Welcome to Gygratru
There are many pagan groups who have returned to and explored the Old Norse faith, worshipping Oðinn, Þorr, Frigga, and the rest of the pantheon. Ásatrú was legally recognized in Iceland as a religion dedicated to these gods. Vanatru focuses on the Vanir gods, like Freyr and Freyja, and their connection with the natural world. There's even a religion that focuses on the Jötunn, Rokkatru, the giants who were manifestations of nature and who fought the gods to uphold the natural order.
My beliefs are less than a religion and more than a philosophy: Gygratru is my spirituality, in which I focus on the giantesses of heathen Scandinavia. These come from a belief system several millenia old, according to research by Lotte Motz, Gru Steinsland, Gunnhild Røthe, and others. Like many religions, Old Norse borrowed pre-existing faiths and rolled them into their religion—a prime example being Týr, once the chief deity in his own Germanic religion, later demoted to (ahem) Oðinn's right-hand man. The patriarchal Old Norse legends, and their Christian revision, did no favors to giantesses, casting them as hideous and malicious, employing them as a parable to encourage obedience and subservience in women.

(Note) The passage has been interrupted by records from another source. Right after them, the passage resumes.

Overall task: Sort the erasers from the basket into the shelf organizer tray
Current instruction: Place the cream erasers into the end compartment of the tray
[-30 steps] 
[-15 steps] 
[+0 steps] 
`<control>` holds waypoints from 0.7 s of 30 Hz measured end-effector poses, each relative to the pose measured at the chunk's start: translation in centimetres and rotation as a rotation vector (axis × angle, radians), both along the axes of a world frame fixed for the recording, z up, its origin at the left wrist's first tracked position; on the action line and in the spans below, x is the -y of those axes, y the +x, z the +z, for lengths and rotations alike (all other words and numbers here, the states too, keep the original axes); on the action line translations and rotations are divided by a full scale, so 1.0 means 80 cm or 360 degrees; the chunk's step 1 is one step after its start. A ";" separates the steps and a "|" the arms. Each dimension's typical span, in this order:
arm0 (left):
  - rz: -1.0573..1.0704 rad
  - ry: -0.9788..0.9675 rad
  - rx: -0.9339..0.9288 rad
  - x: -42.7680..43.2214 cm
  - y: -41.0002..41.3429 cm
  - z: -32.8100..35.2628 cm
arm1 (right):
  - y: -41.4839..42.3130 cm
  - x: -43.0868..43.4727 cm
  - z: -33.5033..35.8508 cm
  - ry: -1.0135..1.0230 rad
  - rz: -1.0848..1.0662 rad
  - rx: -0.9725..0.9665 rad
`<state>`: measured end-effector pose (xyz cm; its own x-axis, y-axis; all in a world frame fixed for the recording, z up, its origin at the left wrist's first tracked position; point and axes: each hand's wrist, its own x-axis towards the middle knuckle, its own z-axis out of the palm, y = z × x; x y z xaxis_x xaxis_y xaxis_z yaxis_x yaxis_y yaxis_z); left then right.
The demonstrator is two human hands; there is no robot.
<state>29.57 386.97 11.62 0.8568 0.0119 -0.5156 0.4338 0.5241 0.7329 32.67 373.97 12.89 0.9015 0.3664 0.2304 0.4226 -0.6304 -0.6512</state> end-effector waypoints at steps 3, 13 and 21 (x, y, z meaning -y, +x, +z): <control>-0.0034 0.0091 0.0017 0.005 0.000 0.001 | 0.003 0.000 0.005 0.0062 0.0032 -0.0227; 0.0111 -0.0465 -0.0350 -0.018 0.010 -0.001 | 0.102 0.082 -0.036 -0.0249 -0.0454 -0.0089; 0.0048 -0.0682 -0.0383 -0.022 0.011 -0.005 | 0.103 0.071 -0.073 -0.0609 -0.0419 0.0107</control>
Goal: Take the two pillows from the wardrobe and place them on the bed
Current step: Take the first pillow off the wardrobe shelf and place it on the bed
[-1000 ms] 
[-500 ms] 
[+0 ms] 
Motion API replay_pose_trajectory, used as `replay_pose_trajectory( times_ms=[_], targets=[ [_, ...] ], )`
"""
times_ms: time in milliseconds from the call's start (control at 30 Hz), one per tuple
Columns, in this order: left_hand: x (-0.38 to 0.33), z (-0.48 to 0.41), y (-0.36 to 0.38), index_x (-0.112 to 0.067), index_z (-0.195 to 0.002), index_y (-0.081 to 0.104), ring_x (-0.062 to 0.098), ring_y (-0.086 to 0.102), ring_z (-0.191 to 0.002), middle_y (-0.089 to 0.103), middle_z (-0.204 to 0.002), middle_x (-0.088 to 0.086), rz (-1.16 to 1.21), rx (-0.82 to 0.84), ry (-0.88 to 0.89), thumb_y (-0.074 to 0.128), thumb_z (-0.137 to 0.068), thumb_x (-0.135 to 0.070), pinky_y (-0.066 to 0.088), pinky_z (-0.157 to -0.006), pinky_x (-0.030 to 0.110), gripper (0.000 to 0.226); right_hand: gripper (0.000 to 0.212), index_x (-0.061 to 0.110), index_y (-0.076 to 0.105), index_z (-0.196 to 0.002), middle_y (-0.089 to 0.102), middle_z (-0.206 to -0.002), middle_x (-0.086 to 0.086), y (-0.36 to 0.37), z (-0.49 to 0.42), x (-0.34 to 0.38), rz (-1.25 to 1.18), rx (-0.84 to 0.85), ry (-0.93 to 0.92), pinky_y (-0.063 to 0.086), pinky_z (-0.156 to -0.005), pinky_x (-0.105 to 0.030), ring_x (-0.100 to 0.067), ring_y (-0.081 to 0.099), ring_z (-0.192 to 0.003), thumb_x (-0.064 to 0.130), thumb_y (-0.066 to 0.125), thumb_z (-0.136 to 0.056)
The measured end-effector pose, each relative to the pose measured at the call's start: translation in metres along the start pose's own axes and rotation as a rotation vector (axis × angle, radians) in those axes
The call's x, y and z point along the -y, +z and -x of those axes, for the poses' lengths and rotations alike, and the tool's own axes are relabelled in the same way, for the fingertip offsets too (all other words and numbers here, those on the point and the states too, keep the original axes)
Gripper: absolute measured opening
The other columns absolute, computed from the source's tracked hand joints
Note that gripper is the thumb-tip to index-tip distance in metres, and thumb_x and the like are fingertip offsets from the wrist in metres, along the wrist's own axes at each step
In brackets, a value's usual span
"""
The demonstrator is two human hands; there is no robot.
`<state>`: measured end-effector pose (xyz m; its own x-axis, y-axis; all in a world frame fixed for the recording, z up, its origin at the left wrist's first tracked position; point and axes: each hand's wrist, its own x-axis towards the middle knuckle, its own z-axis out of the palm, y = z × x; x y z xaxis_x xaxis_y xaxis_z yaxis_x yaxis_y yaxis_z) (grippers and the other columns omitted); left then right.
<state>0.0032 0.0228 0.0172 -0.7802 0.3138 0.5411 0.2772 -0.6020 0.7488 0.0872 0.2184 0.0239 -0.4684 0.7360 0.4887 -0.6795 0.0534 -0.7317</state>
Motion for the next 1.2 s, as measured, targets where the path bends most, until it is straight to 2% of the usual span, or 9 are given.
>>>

The fact that could not be (re)written out of the Eddas was that the giantesses were a group of women the gods themselves could not control. They stole the gods' gold, forcing the gods to create dwarfs to make gold for them; they witnessed the creation of the first man and woman. Giantesses retained the knowledge of the protology and the earliest eras of the world, and the gods had to petition them when they required this wisdom. Oðinn himself had to resurrect a Völva (seeress) from the dead to compel crucial intelligence from a giantess.
All of this suggests to me that the giantesses were there first. Worship of the gods and goddesses and the Jötunn belong to others: Gygratru means "faith in the giantess." All my work goes to perceiving and understanding them, and the Giantess Archetypes provide me the strength, healing, and inspiration I need to move through this world.